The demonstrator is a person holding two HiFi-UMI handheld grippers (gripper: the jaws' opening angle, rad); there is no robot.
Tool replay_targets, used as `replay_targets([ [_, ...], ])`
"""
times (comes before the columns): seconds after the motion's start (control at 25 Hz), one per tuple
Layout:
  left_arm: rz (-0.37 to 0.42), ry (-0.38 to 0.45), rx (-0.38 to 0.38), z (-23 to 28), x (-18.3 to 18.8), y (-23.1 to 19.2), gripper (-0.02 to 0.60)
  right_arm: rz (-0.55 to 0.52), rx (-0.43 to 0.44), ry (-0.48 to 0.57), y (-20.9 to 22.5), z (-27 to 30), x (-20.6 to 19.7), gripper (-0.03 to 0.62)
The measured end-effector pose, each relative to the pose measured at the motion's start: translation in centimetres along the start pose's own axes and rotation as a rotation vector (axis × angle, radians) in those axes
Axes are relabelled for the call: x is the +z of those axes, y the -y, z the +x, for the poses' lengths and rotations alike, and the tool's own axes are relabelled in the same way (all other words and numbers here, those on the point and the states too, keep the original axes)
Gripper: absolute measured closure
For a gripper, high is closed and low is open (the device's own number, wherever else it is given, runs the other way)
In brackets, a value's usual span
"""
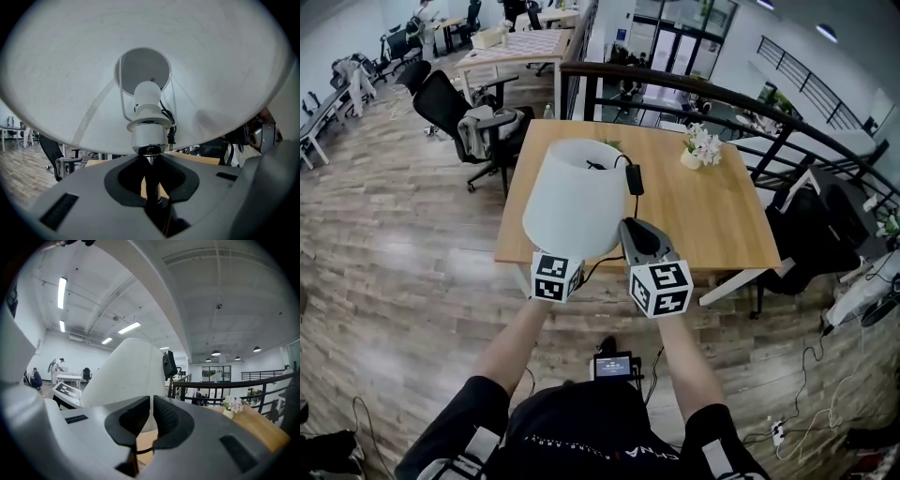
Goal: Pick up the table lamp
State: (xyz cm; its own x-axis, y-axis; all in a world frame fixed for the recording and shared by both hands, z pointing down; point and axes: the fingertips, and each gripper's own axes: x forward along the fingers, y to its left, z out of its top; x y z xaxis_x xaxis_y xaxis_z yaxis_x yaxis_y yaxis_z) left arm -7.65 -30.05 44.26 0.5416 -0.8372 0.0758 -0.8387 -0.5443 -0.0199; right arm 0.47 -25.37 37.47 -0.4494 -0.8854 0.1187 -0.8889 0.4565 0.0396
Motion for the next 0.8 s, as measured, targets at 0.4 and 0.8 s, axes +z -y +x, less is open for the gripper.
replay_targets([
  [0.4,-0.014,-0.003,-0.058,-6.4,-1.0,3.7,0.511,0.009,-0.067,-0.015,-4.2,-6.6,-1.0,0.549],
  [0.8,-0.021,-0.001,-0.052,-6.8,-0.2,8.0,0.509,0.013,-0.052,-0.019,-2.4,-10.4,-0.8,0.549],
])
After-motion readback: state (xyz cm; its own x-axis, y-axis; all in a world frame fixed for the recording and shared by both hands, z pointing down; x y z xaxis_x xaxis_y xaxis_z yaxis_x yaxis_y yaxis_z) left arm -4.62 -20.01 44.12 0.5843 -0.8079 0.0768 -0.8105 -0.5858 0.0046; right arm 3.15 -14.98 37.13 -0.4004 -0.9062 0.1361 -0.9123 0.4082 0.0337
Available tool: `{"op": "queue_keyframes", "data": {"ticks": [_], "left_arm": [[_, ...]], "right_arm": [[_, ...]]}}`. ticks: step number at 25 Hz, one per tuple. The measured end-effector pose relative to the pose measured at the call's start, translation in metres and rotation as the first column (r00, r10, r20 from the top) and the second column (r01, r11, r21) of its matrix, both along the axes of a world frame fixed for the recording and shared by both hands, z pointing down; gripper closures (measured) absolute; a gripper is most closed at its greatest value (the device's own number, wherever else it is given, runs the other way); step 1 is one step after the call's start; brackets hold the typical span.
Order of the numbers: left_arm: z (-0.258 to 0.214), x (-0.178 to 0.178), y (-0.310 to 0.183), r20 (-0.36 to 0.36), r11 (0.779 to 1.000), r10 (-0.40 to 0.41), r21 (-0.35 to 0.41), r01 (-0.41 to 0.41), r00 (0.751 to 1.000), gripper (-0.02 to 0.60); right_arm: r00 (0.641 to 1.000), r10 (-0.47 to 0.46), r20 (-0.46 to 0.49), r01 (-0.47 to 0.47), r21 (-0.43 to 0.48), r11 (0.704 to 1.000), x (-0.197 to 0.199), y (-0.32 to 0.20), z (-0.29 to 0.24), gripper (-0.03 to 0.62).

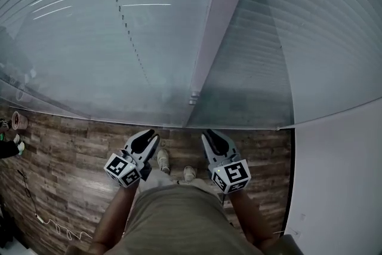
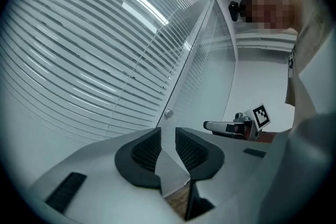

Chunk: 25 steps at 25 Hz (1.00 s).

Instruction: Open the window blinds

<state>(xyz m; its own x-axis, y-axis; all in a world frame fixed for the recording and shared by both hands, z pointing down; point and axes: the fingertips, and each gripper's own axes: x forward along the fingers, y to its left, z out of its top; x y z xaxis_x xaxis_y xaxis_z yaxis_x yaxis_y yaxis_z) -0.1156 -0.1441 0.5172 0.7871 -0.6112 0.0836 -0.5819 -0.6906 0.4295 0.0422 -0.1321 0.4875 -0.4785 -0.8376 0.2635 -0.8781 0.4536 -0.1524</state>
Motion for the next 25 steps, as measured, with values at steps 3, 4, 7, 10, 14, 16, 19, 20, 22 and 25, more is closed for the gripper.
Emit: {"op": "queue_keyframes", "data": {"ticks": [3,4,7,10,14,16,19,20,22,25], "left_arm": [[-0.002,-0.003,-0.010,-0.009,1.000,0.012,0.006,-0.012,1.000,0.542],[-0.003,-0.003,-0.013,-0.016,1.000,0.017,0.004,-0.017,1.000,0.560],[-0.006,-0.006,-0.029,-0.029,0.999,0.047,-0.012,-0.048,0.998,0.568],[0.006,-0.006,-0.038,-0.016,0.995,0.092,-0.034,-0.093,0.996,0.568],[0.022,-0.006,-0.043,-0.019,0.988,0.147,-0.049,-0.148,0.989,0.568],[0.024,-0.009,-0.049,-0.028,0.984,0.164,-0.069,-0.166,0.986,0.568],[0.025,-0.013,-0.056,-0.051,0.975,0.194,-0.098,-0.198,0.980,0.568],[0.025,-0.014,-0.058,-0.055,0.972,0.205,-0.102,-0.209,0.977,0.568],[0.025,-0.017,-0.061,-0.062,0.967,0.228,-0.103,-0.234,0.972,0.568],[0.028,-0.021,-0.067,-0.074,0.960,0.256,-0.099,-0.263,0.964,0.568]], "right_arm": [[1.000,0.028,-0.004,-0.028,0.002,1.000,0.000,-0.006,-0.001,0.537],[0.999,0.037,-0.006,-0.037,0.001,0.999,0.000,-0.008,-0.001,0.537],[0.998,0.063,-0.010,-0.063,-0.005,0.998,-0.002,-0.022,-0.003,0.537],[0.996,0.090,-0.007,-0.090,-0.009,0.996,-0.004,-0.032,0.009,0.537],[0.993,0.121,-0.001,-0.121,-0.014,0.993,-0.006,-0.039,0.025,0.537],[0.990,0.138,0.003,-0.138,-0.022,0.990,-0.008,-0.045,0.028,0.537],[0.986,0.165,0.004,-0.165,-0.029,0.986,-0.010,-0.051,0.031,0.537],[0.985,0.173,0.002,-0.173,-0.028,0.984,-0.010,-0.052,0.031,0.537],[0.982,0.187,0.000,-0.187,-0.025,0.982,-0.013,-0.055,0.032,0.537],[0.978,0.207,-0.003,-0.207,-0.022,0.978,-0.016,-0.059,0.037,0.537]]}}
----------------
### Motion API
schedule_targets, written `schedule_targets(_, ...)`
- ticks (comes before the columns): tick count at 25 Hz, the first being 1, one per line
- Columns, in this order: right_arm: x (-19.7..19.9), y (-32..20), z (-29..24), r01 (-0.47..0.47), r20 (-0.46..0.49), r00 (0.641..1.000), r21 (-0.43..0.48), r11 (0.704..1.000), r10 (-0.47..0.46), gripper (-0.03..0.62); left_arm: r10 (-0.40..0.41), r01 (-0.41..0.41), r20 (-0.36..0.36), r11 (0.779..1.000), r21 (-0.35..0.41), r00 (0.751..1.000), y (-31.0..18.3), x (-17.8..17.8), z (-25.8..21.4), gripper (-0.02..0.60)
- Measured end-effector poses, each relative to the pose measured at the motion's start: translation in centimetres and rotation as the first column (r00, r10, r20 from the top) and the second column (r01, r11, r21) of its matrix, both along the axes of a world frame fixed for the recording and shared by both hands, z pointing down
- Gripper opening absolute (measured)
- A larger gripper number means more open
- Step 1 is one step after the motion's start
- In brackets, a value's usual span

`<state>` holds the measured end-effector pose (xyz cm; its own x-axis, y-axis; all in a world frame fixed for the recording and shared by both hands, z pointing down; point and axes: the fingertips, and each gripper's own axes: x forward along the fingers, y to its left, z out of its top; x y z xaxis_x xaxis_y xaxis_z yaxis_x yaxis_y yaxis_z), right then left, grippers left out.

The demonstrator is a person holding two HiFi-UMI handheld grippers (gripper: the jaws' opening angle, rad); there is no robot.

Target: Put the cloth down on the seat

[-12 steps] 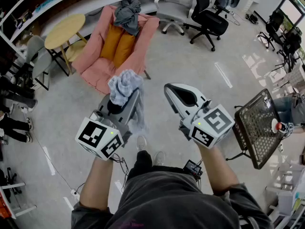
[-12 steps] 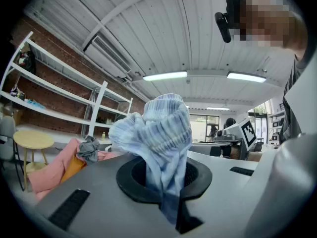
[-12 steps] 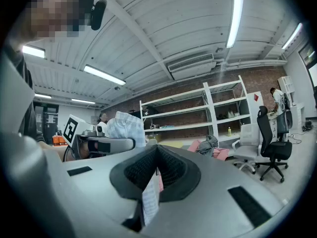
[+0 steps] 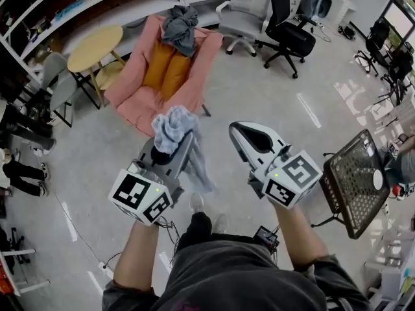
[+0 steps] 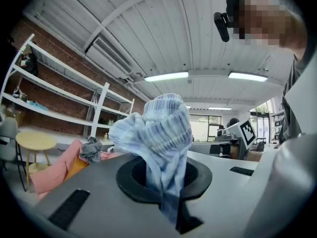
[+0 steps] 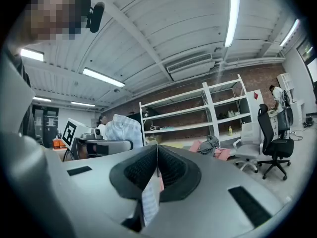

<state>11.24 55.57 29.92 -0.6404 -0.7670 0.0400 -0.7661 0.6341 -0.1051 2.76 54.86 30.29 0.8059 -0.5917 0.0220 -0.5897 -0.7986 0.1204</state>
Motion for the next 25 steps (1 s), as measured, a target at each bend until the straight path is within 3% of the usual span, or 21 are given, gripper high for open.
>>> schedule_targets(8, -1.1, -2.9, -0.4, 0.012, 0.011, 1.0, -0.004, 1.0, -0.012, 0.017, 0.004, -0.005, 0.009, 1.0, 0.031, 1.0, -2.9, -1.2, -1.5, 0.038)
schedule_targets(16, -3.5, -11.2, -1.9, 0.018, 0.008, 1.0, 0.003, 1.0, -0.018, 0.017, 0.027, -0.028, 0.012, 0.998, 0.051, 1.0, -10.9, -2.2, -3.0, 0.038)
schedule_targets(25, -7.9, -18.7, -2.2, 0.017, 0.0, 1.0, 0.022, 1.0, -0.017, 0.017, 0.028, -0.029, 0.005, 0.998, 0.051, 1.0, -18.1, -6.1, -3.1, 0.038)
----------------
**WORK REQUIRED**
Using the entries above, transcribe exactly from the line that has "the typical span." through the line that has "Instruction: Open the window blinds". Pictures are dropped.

**EXERCISE ANSWER**
Available tool: `{"op": "queue_keyframes", "data": {"ticks": [_], "left_arm": [[_, ...]], "right_arm": [[_, ...]]}}`. ticks: step number at 25 Hz, one per tuple. The measured end-effector pose relative to the pose measured at the call's start, translation in metres and rotation as the first column (r00, r10, r20 from the top) and the second column (r01, r11, r21) of its matrix, both along the axes of a world frame fixed for the recording and shared by both hands, z pointing down; gripper closures (measured) absolute; a gripper is most closed at its greatest value (the device's own number, wherever else it is given, runs the other way); step 1 is one step after the call's start; brackets hold the typical span.
Order of the numbers: left_arm: z (-0.258 to 0.214), x (-0.178 to 0.178), y (-0.310 to 0.183), r20 (-0.36 to 0.36), r11 (0.779 to 1.000), r10 (-0.40 to 0.41), r21 (-0.35 to 0.41), r01 (-0.41 to 0.41), r00 (0.751 to 1.000), gripper (-0.02 to 0.60); right_arm: r00 (0.641 to 1.000), r10 (-0.47 to 0.46), r20 (-0.46 to 0.49), r01 (-0.47 to 0.47), r21 (-0.43 to 0.48), r11 (0.704 to 1.000), x (-0.197 to 0.199), y (-0.32 to 0.20), z (-0.29 to 0.24), gripper (-0.03 to 0.62).


Chunk: 25 steps at 25 Hz (1.00 s).

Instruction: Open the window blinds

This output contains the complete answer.